Supplied data:
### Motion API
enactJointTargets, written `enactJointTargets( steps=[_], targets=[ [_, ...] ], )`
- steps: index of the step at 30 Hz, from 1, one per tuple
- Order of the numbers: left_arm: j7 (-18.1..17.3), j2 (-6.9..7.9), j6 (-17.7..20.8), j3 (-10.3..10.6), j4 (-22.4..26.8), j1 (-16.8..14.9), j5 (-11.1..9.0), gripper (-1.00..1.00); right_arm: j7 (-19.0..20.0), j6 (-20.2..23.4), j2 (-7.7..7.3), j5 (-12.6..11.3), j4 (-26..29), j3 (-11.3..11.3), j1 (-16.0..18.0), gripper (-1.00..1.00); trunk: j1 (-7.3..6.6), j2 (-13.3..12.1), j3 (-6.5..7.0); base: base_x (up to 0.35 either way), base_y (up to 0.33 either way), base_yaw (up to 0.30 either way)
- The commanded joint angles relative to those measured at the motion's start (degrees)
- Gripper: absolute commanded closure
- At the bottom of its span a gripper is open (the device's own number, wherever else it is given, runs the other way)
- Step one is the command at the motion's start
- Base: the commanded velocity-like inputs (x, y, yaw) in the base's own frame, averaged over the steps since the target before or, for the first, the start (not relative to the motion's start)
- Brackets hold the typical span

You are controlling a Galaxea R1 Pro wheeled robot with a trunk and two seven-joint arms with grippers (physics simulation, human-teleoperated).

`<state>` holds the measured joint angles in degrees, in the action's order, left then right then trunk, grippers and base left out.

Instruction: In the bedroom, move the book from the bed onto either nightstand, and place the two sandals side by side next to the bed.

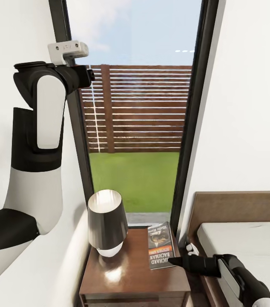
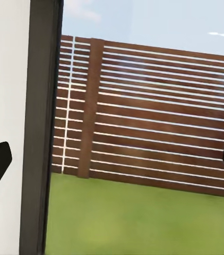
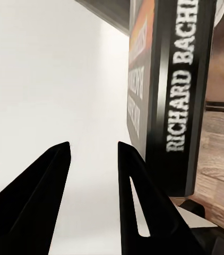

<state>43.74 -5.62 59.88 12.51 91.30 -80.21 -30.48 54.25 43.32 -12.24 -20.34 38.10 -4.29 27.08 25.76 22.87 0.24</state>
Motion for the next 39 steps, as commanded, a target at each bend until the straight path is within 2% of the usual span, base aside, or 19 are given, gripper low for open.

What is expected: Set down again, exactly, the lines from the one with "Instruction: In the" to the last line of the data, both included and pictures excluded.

Result of the exercise:
Instruction: In the bedroom, move the book from the bed onto either nightstand, and place the two sandals side by side next to the bed.


<state>43.74 -5.62 59.88 12.51 91.30 -80.21 -30.48 54.25 43.32 -12.24 -20.34 38.10 -4.29 27.08 25.76 22.87 0.24</state>
Motion for the next 39 steps, as commanded, a target at each bend until the straight path is within 2% of the usual span, base aside, or 19 are given, gripper low for open.

No further output remains for this exercise.